- EXERCISE -
Look through the listing below and write out exactly the lines from the line with "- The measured" to the line with "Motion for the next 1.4", both included, and no others.

SOURCE DATA below:

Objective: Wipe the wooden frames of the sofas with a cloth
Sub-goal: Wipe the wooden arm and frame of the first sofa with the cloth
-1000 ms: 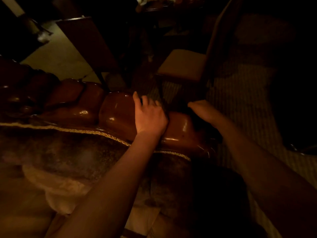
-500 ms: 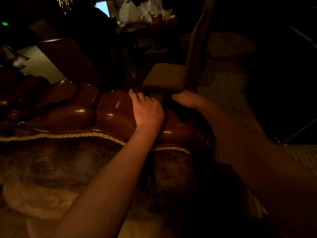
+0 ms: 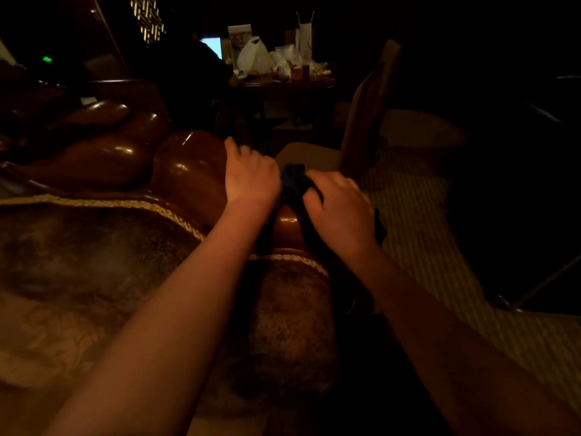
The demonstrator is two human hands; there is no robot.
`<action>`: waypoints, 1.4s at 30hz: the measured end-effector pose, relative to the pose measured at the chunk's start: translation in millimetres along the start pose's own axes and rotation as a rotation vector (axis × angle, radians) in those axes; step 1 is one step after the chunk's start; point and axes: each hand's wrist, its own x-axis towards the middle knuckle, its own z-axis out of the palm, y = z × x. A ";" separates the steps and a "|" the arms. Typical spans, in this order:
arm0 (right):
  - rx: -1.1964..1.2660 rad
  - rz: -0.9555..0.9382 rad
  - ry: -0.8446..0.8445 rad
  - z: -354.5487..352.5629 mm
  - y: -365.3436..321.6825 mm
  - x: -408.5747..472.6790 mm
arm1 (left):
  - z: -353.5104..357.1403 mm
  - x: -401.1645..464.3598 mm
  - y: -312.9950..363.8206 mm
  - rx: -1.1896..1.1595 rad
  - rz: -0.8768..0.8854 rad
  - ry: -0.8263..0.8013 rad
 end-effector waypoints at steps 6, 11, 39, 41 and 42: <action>0.417 0.311 0.029 1.1 49.3 -42.3 | 0.5 -25.5 34.4 -0.747 -0.186 0.119; 0.370 0.311 0.109 5.4 38.8 -39.2 | 0.8 -27.6 45.8 -0.887 -0.309 0.198; 0.470 0.328 -0.469 11.6 47.1 88.7 | 1.5 -28.1 47.7 -0.863 -0.320 0.187; 0.555 0.296 -0.514 10.2 33.5 98.2 | 0.5 -27.6 46.7 -0.896 -0.316 0.215; 0.562 0.252 -0.566 10.4 26.3 102.6 | 0.0 -27.9 46.3 -0.912 -0.311 0.227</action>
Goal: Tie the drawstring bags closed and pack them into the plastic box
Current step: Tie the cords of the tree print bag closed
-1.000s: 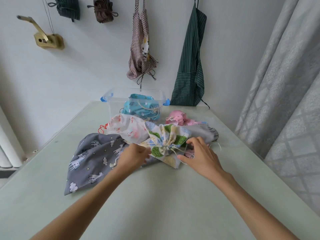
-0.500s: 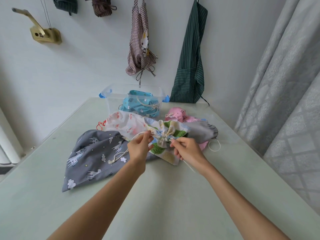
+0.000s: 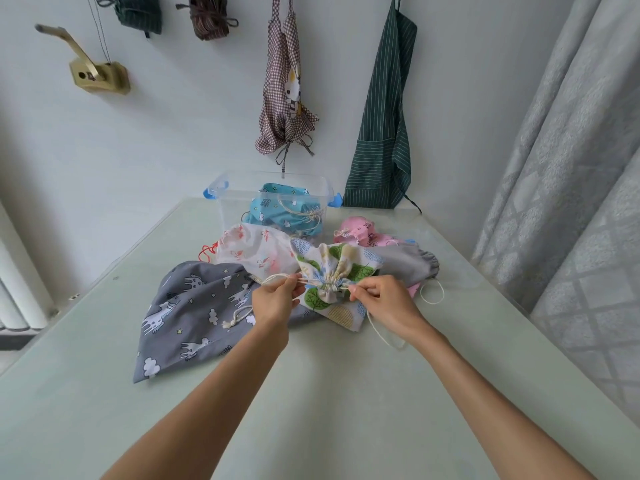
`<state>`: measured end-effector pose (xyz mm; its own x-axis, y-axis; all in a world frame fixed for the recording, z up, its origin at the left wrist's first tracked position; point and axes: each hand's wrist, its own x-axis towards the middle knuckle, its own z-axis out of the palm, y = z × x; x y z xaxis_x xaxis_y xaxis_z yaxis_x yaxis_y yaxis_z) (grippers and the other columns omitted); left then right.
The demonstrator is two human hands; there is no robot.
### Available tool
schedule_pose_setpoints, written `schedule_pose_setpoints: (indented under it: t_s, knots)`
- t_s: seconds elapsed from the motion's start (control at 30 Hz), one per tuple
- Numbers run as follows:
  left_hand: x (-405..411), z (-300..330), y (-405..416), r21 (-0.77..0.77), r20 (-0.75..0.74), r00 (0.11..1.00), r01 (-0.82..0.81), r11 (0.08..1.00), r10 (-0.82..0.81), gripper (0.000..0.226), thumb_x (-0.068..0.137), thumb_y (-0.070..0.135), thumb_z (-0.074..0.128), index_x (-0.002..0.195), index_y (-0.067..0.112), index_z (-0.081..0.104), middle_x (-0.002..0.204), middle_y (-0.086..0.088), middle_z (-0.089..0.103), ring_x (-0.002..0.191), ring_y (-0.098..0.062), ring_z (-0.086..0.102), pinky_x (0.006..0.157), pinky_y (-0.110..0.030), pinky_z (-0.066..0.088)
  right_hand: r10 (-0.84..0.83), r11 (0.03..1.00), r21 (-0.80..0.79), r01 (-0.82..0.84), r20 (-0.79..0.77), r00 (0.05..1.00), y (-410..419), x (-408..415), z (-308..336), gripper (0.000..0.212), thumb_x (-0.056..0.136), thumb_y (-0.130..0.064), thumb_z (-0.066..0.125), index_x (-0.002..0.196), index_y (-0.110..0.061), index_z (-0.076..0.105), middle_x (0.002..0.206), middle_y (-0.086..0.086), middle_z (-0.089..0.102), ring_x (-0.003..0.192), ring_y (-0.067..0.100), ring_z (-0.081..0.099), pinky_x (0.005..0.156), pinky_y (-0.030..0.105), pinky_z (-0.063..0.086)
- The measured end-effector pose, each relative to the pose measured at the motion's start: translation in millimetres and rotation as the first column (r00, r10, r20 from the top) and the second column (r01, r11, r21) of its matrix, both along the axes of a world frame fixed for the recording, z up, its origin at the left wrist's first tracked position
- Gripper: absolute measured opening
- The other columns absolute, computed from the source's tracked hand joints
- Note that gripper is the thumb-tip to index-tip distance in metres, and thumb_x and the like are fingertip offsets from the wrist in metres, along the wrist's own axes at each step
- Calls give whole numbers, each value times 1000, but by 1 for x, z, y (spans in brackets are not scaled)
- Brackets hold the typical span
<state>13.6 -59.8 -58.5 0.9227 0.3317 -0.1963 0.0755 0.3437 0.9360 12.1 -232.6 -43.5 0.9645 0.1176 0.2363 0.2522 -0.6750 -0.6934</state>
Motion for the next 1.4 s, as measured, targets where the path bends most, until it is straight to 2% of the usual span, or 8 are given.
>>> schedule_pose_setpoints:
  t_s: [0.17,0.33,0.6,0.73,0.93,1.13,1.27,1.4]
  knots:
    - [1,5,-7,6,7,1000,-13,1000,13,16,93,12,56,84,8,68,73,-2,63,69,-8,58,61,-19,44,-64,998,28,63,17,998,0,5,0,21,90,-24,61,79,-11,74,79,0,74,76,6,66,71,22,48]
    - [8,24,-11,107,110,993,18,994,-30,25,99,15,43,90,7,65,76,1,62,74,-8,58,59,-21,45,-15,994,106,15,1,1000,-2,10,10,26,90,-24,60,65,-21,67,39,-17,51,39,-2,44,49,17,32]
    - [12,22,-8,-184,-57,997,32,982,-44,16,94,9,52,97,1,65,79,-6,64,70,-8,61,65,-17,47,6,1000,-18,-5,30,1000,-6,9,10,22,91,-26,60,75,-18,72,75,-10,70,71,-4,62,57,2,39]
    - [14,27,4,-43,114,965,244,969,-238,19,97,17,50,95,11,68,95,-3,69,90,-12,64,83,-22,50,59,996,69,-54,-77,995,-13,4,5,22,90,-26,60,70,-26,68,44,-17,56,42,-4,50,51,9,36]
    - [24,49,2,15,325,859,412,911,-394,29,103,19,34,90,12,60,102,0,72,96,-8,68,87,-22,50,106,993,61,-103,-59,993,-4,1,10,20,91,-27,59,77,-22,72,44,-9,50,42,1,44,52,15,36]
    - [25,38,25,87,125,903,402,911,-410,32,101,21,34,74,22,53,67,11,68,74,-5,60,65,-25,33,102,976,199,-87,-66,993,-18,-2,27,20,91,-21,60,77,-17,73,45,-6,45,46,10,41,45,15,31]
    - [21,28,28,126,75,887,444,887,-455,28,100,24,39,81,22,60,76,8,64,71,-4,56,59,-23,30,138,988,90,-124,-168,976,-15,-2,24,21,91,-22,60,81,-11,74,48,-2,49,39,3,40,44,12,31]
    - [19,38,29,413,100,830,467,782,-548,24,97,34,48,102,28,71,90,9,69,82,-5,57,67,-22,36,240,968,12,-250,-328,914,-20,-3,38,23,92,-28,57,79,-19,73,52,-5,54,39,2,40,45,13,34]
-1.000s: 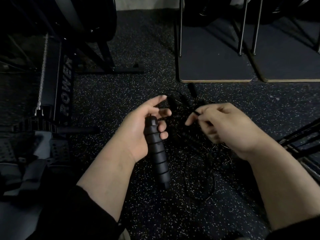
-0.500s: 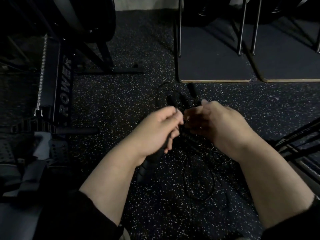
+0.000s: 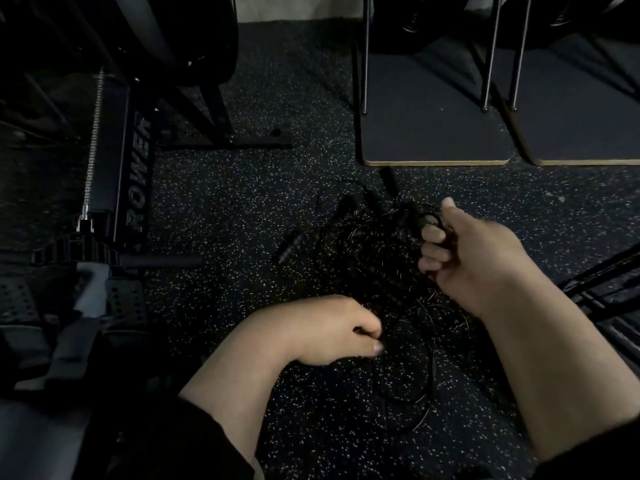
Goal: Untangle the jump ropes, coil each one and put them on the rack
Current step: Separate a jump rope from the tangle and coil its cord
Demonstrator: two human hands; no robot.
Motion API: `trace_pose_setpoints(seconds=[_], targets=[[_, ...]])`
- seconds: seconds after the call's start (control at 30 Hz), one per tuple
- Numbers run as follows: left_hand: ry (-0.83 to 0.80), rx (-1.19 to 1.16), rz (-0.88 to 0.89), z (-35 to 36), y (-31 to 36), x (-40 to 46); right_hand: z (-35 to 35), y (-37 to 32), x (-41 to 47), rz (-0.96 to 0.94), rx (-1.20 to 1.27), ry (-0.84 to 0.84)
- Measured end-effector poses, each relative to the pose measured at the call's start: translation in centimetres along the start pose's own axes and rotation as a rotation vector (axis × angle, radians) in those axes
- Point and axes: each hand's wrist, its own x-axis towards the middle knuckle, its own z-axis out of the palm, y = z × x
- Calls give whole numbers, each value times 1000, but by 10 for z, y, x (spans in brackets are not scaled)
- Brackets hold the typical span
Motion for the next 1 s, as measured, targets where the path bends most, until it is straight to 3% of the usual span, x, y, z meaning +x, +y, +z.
trace_pose_setpoints(seconds=[0.17, 0.4, 0.5, 0.57, 0.63, 0.77, 0.9, 1.0], targets=[[-64, 1, -87, 5, -11, 5, 1, -4, -2, -101, -90, -43], [298, -439, -50, -2, -19, 7, 4, -12, -10, -265, -250, -45], [534, -854, -96, -5, -14, 10, 4, -8, -12, -294, -369, -128], [589, -1179, -116, -12, -9, 11, 5, -6, -14, -292, -470, -207], [587, -1358, -111, -18, -4, 12, 6, -3, -16, -260, -591, -284], [556, -1410, -137, -19, 1, 19, 2, 5, -18, -145, -802, -447], [561, -1428, -120, -14, 2, 27, -2, 7, -21, -24, -831, -504], [546, -1377, -23, -13, 1, 27, -4, 16, -15, 108, -772, -321]])
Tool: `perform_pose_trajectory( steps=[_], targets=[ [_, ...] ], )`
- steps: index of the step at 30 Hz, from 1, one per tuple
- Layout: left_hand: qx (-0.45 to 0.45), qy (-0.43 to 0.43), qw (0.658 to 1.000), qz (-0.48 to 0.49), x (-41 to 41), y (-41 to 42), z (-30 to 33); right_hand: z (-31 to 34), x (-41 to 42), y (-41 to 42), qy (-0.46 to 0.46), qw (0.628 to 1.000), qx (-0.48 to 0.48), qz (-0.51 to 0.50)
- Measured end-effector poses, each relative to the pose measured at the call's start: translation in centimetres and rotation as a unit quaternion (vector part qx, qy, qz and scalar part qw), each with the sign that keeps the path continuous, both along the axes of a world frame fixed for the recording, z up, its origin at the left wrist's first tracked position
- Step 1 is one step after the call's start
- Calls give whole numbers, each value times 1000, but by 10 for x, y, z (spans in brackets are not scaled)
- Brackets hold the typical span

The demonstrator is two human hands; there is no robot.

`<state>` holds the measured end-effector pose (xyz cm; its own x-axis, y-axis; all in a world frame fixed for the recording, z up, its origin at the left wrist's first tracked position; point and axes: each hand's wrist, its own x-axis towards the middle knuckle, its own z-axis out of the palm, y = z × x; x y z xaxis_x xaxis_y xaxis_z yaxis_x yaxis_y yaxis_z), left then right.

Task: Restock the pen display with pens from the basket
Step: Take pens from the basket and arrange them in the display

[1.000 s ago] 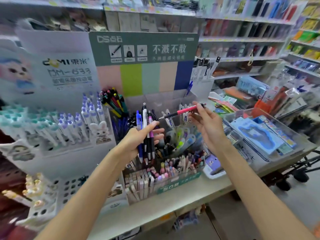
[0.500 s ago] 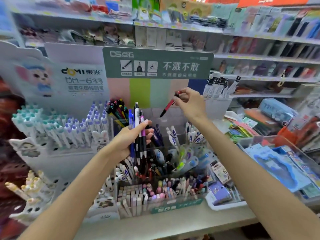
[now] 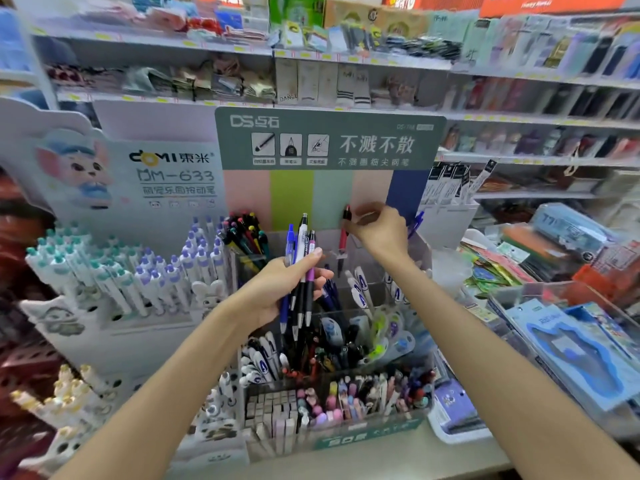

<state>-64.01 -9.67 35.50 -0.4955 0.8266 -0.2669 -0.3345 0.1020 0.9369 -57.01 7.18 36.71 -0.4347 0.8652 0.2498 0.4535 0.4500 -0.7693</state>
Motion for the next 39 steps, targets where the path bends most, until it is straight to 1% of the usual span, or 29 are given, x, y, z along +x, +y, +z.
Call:
perform_pose_trajectory(
  steps=[2,3,4,5,6,7,9,11,14,16,17,19,20,21,24,27,29,32,34,39],
  targets=[
    [-14,30,999,-7,0,0,-2,6,10,-9,30,999,-9,2],
    [-15,39,999,-13,0,-1,-2,10,15,-14,34,998,-43,35],
    [-11,44,999,-20,1,0,-1,14,21,-20,18,991,-101,89],
    [-5,47,998,-28,2,1,0,19,27,-26,-5,975,-169,145],
    [4,48,998,-36,5,2,1,21,32,-30,-24,956,-221,193],
    [14,49,998,-45,7,4,2,22,34,-33,-27,941,-254,224],
    [27,50,997,-59,11,8,5,23,38,-35,3,927,-277,254],
    [28,54,996,-61,15,10,5,23,40,-36,36,922,-287,258],
    [37,38,998,-38,13,12,7,27,44,-32,65,929,-280,232],
    [45,19,999,10,7,12,8,34,50,-24,127,940,-262,180],
    [47,12,998,38,2,10,7,39,54,-20,172,944,-242,146],
    [56,8,996,73,-6,5,6,46,62,-8,254,949,-172,77],
    [56,11,995,77,-10,3,7,48,63,-2,276,950,-133,53],
    [49,15,996,75,-13,0,8,49,63,0,278,955,-95,38],
    [17,39,997,59,-16,0,11,46,46,5,217,975,-2,44],
    [7,53,998,41,-14,4,10,36,22,6,111,989,74,64],
    [7,58,998,33,-11,6,10,28,9,5,39,991,114,59],
    [12,52,998,23,-8,7,11,19,-1,3,-41,990,125,41],
    [19,46,998,27,-8,7,13,14,-4,2,-79,986,141,33],
    [28,29,998,43,-11,6,15,7,-8,3,-105,985,136,23]
  ],
)
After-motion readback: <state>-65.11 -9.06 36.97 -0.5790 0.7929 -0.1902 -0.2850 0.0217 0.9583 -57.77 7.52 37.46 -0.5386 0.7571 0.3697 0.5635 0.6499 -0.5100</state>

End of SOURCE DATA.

- SOLUTION TO THIS PROBLEM -
- The measured end-effector pose, each relative to the pose measured at the motion's start: translation in millimetres and rotation as the first column (r00, r10, r20 from the top) and the second column (r01, r11, r21) of its matrix, both along the axes of a world frame fixed for the recording, z up, its origin at the left wrist's first tracked position
- Gripper: absolute measured opening
- The other columns absolute, computed from the source's tracked hand joints
- Note that gripper is the thumb-tip to index-tip distance in metres, and thumb_x and the like are fingertip offsets from the wrist in metres, along the wrist's own axes at each step
- Calls give whole numbers, each value times 1000, but by 1 for x, z, y (spans in brackets are not scaled)
- Brackets hold the typical span
<state>13.6 -59.8 -58.5 0.9227 0.3317 -0.1963 0.0755 0.3437 0.9360 12.1 -232.6 -43.5 0.9645 0.1176 0.2363 0.2522 -0.6750 -0.6934</state>
Motion for the next 1.4 s, as measured, targets where the path bends most, until it is straight to 2% of the usual span, or 8 are given.

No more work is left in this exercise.